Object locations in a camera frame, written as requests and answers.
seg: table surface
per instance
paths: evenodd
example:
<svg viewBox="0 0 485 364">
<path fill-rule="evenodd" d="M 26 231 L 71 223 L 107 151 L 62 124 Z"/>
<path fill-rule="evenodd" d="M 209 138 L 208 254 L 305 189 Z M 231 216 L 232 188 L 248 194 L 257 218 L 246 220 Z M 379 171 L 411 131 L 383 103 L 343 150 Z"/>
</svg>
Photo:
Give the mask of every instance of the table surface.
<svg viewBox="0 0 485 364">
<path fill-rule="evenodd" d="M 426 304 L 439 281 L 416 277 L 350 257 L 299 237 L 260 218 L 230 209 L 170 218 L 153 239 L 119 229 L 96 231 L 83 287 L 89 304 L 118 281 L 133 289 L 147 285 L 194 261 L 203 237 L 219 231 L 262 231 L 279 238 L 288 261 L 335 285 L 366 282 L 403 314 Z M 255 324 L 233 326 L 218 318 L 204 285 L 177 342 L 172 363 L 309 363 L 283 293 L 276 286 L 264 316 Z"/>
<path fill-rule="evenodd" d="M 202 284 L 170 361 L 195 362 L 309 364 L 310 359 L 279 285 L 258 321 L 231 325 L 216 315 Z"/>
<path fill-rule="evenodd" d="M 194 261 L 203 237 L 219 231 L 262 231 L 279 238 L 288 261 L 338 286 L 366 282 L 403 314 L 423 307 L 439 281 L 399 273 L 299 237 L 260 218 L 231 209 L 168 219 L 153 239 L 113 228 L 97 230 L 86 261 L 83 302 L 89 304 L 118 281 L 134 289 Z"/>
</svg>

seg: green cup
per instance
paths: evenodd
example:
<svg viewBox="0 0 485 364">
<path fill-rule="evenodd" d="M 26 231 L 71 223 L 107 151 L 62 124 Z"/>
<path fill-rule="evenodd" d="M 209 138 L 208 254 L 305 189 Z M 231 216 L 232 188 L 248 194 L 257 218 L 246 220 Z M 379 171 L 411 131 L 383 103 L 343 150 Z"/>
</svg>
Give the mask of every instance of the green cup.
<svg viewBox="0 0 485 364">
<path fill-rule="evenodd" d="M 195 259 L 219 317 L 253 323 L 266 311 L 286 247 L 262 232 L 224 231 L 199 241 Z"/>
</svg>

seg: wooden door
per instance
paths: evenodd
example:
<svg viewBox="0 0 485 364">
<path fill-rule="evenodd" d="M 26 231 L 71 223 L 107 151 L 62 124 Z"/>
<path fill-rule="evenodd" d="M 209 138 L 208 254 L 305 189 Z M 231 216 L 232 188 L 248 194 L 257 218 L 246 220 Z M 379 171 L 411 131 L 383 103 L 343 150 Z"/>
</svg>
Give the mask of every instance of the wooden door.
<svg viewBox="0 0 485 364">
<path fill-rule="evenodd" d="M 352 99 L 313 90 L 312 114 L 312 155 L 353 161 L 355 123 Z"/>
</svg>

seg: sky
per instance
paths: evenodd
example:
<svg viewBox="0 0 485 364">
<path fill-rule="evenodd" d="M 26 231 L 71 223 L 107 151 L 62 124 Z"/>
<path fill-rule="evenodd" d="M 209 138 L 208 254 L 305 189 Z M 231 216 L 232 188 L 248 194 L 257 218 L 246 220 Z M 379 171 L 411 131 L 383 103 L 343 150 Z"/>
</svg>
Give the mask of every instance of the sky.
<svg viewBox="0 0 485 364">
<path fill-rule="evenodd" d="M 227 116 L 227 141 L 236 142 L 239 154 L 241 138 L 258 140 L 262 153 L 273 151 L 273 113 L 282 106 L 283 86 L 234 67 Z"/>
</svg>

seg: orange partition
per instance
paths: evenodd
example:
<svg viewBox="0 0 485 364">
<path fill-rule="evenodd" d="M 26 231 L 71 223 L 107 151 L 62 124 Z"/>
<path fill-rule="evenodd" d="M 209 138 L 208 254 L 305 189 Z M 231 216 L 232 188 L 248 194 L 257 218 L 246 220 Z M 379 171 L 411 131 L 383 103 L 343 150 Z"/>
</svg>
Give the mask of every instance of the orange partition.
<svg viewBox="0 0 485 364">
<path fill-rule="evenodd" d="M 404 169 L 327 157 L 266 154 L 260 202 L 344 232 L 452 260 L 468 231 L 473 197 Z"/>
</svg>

**WHAT YOU NEED TO DO:** Using the records above, please repeat the line with "seg: green cup" and every line after it exactly, and give no other text.

**ANSWER BOX:**
seg: green cup
per instance
paths: evenodd
example:
<svg viewBox="0 0 485 364">
<path fill-rule="evenodd" d="M 26 231 L 71 223 L 107 151 L 62 124 Z"/>
<path fill-rule="evenodd" d="M 209 138 L 208 254 L 305 189 Z M 231 216 L 232 188 L 248 194 L 257 218 L 246 220 Z M 379 171 L 411 131 L 383 103 L 343 150 Z"/>
</svg>
Give the mask of every instance of the green cup.
<svg viewBox="0 0 485 364">
<path fill-rule="evenodd" d="M 195 259 L 219 317 L 253 323 L 266 311 L 286 247 L 262 232 L 224 231 L 199 241 Z"/>
</svg>

seg: wooden door
per instance
paths: evenodd
example:
<svg viewBox="0 0 485 364">
<path fill-rule="evenodd" d="M 26 231 L 71 223 L 107 151 L 62 124 Z"/>
<path fill-rule="evenodd" d="M 209 138 L 208 254 L 305 189 Z M 231 216 L 232 188 L 248 194 L 257 218 L 246 220 Z M 379 171 L 411 131 L 383 103 L 343 150 Z"/>
</svg>
Give the mask of every instance of the wooden door.
<svg viewBox="0 0 485 364">
<path fill-rule="evenodd" d="M 352 99 L 313 90 L 312 114 L 312 155 L 353 161 L 355 123 Z"/>
</svg>

seg: sky
per instance
paths: evenodd
example:
<svg viewBox="0 0 485 364">
<path fill-rule="evenodd" d="M 26 231 L 71 223 L 107 151 L 62 124 Z"/>
<path fill-rule="evenodd" d="M 209 138 L 208 254 L 305 189 Z M 231 216 L 232 188 L 248 194 L 257 218 L 246 220 Z M 379 171 L 411 131 L 383 103 L 343 150 Z"/>
</svg>
Give the mask of every instance of the sky.
<svg viewBox="0 0 485 364">
<path fill-rule="evenodd" d="M 227 116 L 227 141 L 236 142 L 239 154 L 241 138 L 258 140 L 262 153 L 273 151 L 273 113 L 282 106 L 283 86 L 234 67 Z"/>
</svg>

seg: orange partition
per instance
paths: evenodd
example:
<svg viewBox="0 0 485 364">
<path fill-rule="evenodd" d="M 26 231 L 71 223 L 107 151 L 62 124 Z"/>
<path fill-rule="evenodd" d="M 209 138 L 208 254 L 305 189 Z M 231 216 L 232 188 L 248 194 L 257 218 L 246 220 Z M 379 171 L 411 131 L 383 103 L 343 150 Z"/>
</svg>
Give the mask of every instance of the orange partition.
<svg viewBox="0 0 485 364">
<path fill-rule="evenodd" d="M 404 169 L 327 157 L 266 154 L 260 202 L 344 232 L 452 260 L 468 231 L 473 197 Z"/>
</svg>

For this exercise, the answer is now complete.